诊断:支气管肺炎。既往无药物过敏史,予静脉点滴阿奇霉素注射液,约5 min 左右,患儿出现抽搐、面色发白,烦躁不安,手足发凉,呼吸42 次/min, 脉搏180 次/min,血压 70/40 mm Hg,心音低钝,无杂音,急查ECG示尖端扭转综合征型室速,随后出现心跳骤停。经及时抢救后恢复。

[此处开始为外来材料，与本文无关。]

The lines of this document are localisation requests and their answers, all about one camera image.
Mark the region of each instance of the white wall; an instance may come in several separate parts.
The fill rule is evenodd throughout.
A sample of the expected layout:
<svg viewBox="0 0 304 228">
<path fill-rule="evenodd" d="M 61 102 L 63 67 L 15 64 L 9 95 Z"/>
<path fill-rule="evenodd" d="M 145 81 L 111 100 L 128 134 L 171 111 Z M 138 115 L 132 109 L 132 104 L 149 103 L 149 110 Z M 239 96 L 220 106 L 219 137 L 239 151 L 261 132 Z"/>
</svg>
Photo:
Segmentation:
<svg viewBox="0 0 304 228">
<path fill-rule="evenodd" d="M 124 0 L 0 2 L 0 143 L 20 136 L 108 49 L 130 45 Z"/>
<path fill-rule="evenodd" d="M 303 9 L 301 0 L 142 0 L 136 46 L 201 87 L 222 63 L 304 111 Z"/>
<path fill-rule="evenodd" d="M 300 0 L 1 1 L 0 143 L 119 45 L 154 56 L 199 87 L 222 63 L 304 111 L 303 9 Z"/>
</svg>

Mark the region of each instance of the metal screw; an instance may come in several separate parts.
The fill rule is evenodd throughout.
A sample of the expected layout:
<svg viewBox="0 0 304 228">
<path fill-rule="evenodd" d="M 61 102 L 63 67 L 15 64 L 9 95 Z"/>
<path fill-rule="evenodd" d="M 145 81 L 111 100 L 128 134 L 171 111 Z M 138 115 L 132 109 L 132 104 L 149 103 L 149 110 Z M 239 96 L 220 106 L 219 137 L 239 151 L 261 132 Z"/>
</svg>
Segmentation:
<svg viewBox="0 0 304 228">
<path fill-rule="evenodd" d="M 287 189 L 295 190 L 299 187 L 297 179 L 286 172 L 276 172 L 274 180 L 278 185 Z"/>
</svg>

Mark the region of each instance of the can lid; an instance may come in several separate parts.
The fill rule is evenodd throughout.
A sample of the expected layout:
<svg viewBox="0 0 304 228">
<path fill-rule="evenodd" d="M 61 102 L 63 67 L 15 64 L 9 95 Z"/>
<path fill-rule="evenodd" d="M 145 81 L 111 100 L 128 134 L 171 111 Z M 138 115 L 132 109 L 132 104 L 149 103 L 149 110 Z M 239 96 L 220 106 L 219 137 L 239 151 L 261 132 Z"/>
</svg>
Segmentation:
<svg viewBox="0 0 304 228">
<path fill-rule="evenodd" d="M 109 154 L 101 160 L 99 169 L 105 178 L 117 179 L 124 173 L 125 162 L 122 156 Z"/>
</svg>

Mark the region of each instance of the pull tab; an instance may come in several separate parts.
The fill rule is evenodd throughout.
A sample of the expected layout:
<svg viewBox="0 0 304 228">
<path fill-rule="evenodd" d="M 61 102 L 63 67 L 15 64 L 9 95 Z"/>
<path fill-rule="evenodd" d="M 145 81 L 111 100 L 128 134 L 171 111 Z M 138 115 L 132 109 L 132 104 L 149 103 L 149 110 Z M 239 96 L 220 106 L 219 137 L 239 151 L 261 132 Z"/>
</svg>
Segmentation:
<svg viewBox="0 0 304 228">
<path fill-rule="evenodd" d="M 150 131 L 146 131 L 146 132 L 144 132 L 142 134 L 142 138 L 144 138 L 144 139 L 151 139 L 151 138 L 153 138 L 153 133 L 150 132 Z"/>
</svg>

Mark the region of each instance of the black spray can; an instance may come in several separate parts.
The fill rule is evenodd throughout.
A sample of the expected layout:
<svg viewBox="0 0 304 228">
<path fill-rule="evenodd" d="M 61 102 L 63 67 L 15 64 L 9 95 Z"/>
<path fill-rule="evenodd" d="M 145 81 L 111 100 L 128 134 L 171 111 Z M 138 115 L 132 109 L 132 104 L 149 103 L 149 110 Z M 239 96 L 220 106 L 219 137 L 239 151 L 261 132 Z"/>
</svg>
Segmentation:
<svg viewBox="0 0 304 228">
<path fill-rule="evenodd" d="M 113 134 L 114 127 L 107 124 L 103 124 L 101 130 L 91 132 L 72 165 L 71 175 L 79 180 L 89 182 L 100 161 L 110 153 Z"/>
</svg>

那么,什么原因导致患儿出现恶性心律失常和心跳骤停呢?阿奇霉素急性过敏?有心脏基础疾病?病毒性心肌炎? 阿奇霉素导致恶性心律失常是否与国产或进口有关系?
要回答上述问题,我们先来看阿奇霉素3个标志性事件:
2009年,美国食品药品监督管理局(Food and Drug Administration,FDA)的不良事件通报系统,报告了至少20例阿奇霉素相关的尖端扭转型室速;
2012年,新英格兰医学杂志报道,美国学者对田纳西州医保患者数据分析结果显示,5 天治疗期内,与不使用抗生素相比,用阿奇霉素者的全因死亡、心血管死亡和心脏性猝死风险升高85%、188%和 171%,而应用阿莫西林者死亡风险不增加;
2013年3月11日,美国FDA发出警告称,某产品Zithromax/Zmax用于某些人群时可能导致心脏电生理活动发生异常改变,如QT间期延长、尖端扭转型室速等,从而引发致命性心律失常。FDA要求更新阿奇霉素产品标签,着重警告本品有致心脏病风险。且FDA声称,与阿奇毒素同类的抗生素也有类似副作用,因此医生在选用抗生素时应考虑这些风险。
显然,文中病例显然为阿奇霉素所致的恶性心律失常,而非普通急性过敏。
查阅国内文献,发现数例文献报道阿奇霉素所致的休克和心律失常归为普通急性药物过敏。另外,有医生反应,国产阿奇霉素静脉滴注较容易出现心脏毒性,而使用Zithromax/Zmax没有出现类似情况。
虽然,我们不清楚国产阿奇霉素是否比进口阿奇霉素更容易导致心脏毒性。但是,可以肯定的是,美国FDA和新英格兰医学杂志的报道显示Zithromax/Zmax可能导致心脏毒性,也就是说无论国产还是进口的阿奇霉素都可能导致心脏毒性。事实上,不仅阿奇霉素存在心脏毒性,其他大环内酯类抗生素静脉使用同时可能导致心脏毒性,比如红霉素。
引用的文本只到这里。